Basin Edge Play Unit
* Completed depth migration of 80 square kilometer 3D seismic survey associated with the "C" Prospect. Results have revealed that previous structural interpretation remains intact and provided an enhanced understanding of the prospectivity associated with this large prospect in anticipation of future drilling operations.
* Continued efforts to secure a technically appropriate rig for completion of currently suspended drilling operations at the "C" Prospect's Lloyd #1 well with a focus on successfully reaching primary Cretaceous objectives within the prospect. Amidst a changing market environment for oilfield services and equipment, current plans are targeting resumption of drilling during the second quarter of 2009.
Steve C. Nicandros, Chairman and Chief Executive Officer, commented, "Despite unanticipated challenges presented by Russia's invasion of Georgia in August, Frontera's operations since mid-year have marked a continued period of progress and growth.
"Development drilling operations within the Shallow Fields Production Unit have successfully provided the basis for an increasing oil production profile. This work has also defined opportunity for developments that are generally larger than originally anticipated and has revealed the new possibility to add gas reservoir development to our commercialization agenda. As a result, we are optimistic that this business unit will continue to add important near-term value to our company.
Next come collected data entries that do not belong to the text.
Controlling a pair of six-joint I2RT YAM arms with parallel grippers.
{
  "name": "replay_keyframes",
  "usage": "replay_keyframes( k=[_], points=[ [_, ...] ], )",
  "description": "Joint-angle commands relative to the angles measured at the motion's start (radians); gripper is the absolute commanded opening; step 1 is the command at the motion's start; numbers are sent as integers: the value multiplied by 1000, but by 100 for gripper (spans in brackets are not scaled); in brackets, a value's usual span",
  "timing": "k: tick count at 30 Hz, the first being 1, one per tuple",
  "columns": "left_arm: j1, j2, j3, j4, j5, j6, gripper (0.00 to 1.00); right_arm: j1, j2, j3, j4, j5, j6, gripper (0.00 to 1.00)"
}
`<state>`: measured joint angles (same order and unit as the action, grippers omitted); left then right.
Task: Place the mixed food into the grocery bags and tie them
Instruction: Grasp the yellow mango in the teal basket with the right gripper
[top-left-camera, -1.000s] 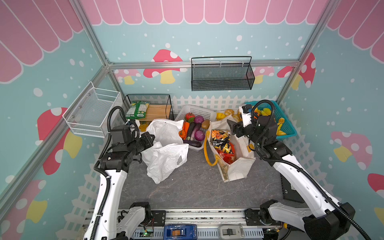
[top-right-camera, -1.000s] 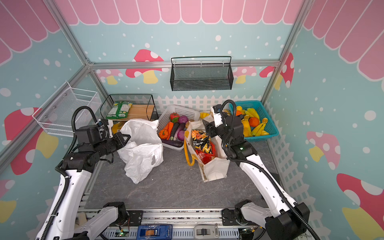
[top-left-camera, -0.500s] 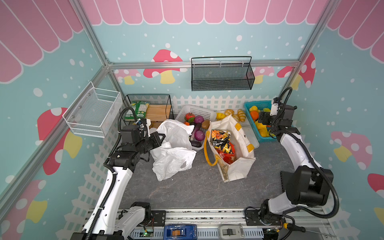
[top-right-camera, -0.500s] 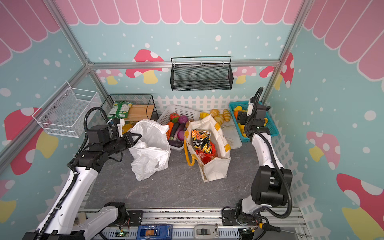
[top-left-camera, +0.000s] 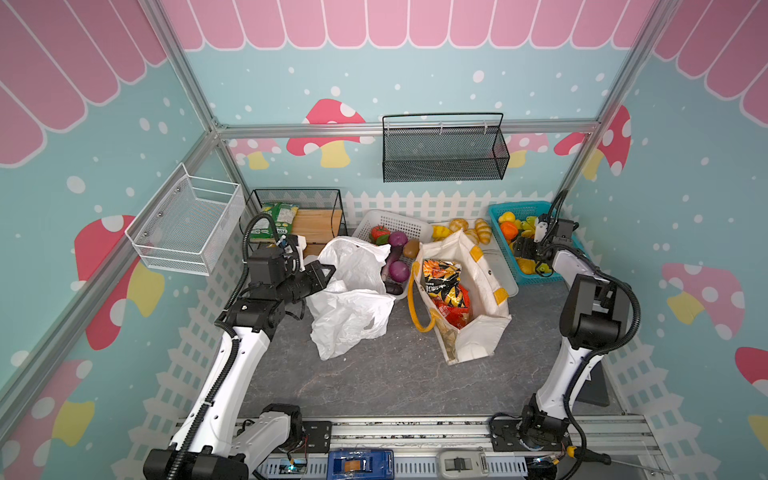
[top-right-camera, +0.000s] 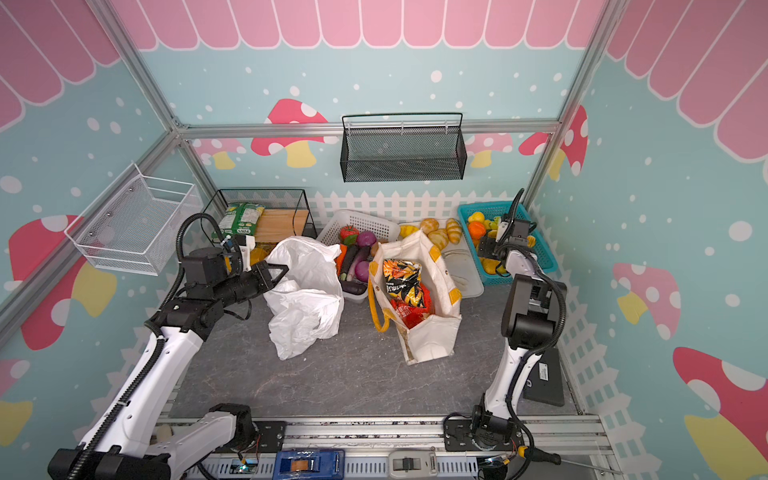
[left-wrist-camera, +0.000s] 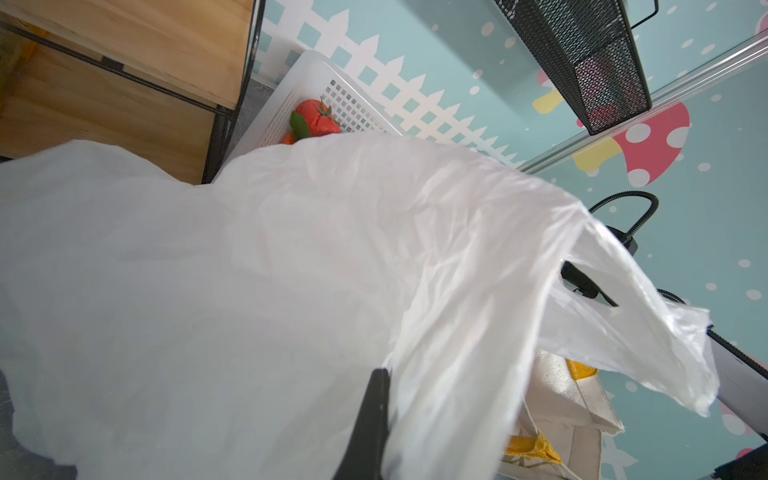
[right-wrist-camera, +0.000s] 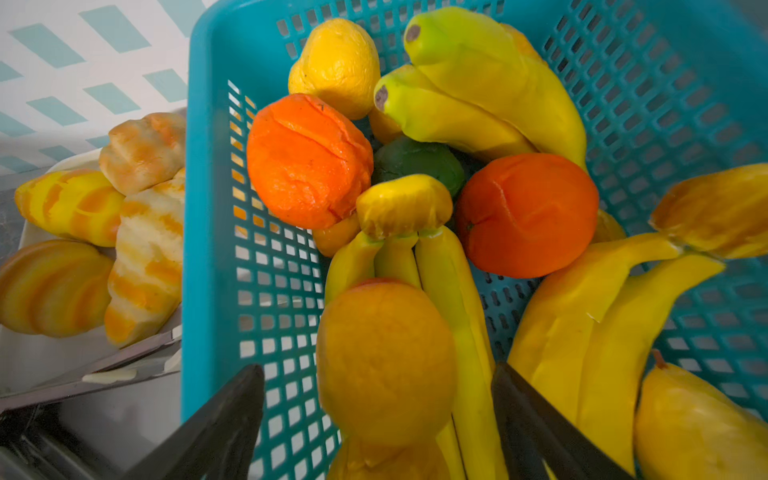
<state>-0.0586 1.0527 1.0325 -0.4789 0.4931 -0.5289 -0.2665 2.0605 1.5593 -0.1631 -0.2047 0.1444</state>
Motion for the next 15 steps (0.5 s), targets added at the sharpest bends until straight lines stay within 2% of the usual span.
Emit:
replay_keyframes(
  k=[1, 8, 12, 15],
  points=[
    [-3, 7, -12, 29, 10, -15, 0, -18, 62, 72, -36, -42, -21, 82],
    [-3, 13, -18, 31, 9, -22, 0, -19, 125, 134, -54, -101, -23, 70],
    [-4, 14, -18, 33, 9, -20, 0, -20, 67, 126, -53, -102, -26, 55],
    [-4, 15, -20, 34, 10, -20, 0, -19, -37, 86, -28, -108, -12, 49]
  ],
)
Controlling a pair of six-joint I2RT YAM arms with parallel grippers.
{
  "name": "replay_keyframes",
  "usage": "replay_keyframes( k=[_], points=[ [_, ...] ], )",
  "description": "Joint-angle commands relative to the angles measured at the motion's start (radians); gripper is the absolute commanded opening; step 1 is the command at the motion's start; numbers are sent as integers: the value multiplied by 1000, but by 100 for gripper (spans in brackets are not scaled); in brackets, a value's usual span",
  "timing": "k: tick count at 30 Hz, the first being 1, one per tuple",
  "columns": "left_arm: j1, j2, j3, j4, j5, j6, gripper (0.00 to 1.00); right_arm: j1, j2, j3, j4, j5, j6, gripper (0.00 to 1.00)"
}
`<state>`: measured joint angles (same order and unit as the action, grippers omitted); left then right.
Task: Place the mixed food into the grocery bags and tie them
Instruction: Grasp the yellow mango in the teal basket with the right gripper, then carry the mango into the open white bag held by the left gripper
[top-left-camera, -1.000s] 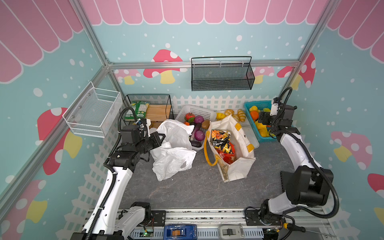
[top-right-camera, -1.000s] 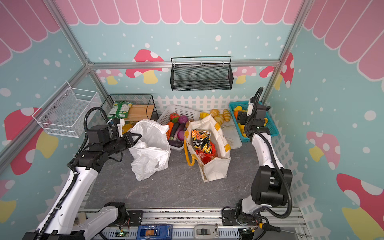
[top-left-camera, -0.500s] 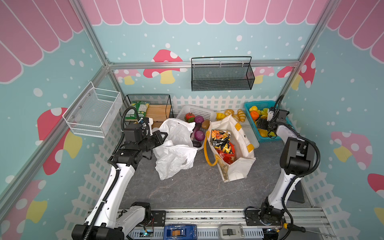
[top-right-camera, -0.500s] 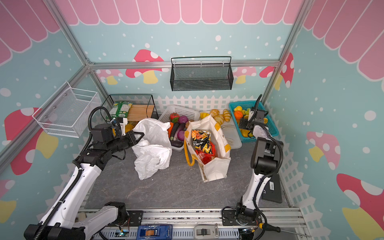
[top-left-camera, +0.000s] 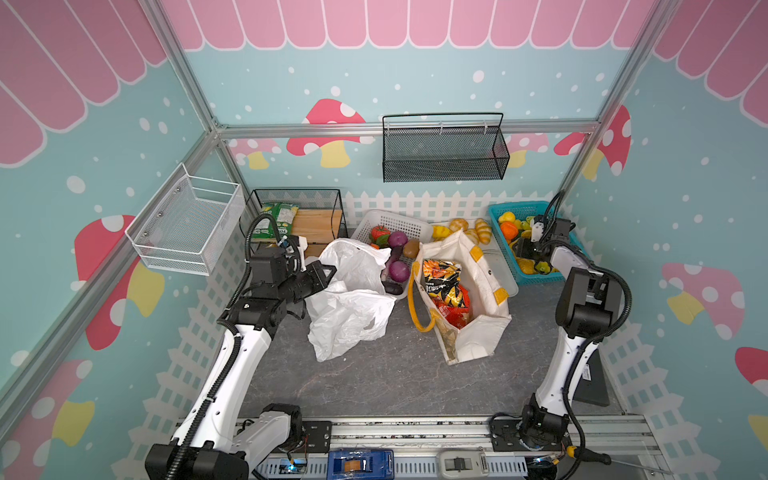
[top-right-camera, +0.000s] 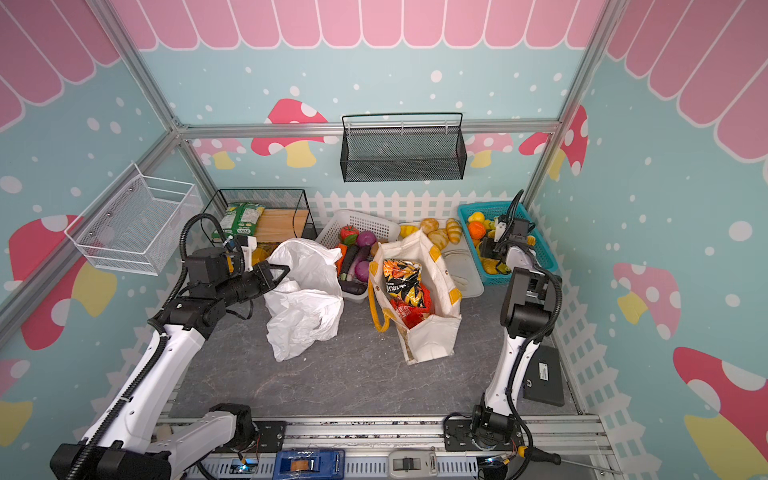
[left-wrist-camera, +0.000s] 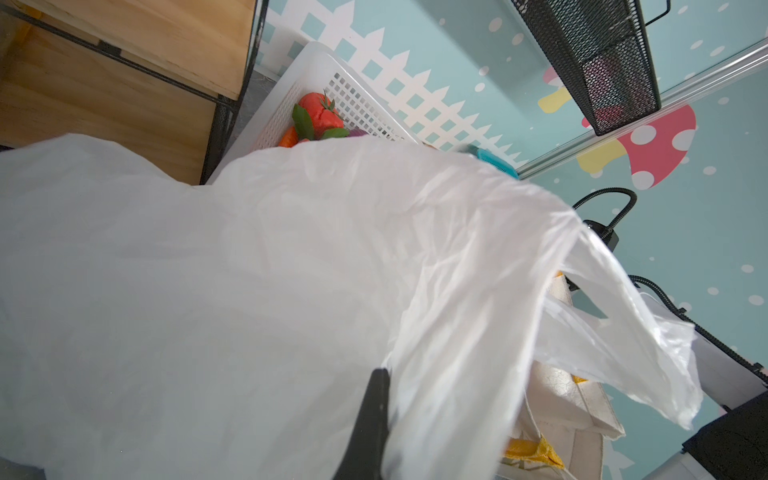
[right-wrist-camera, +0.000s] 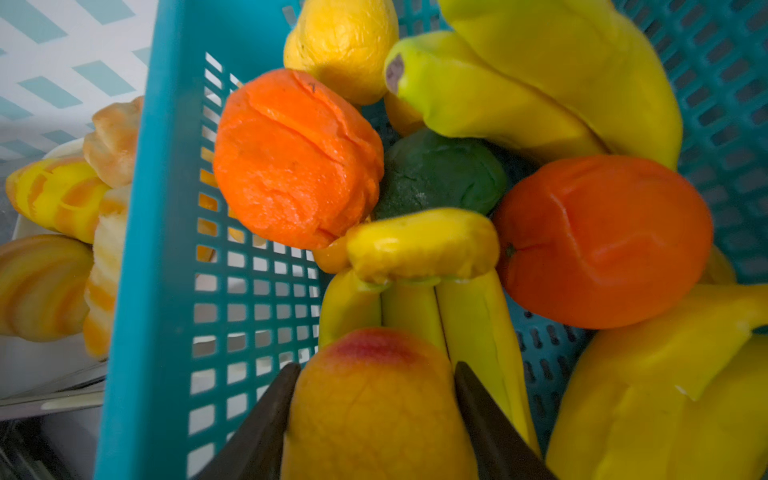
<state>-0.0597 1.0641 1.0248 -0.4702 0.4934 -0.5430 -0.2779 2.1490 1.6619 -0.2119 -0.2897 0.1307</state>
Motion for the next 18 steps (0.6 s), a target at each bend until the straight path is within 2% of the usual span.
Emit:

"At the Taribani Field Unit, analysis of production and reservoir performance data over the past several months has permitted us to reach important new milestones in evolving the technical efficiency and resulting commercial strength of our ongoing development program. Based on investments to date related to frac-stimulation of Zone 9 reservoirs, we now understand that we can improve the efficiency of future fracs as well as add additional reservoirs to individual frac-stimulation well completions.
"These advancements now provide us with confidence in our ability to frac and produce Zones 9, 14 and 15 from a single wellbore in future development wells, thereby allowing us to more cost effectively accelerate development of this large field. While recent geopolitical events in Georgia contributed to a delay in commencing planned drilling operations at the Taribani South #1 well in September, this provided an opportunity to incorporate ongoing technical analysis into current development plans such that we have altered our planned drilling schedule in favor of implementing a more efficient program.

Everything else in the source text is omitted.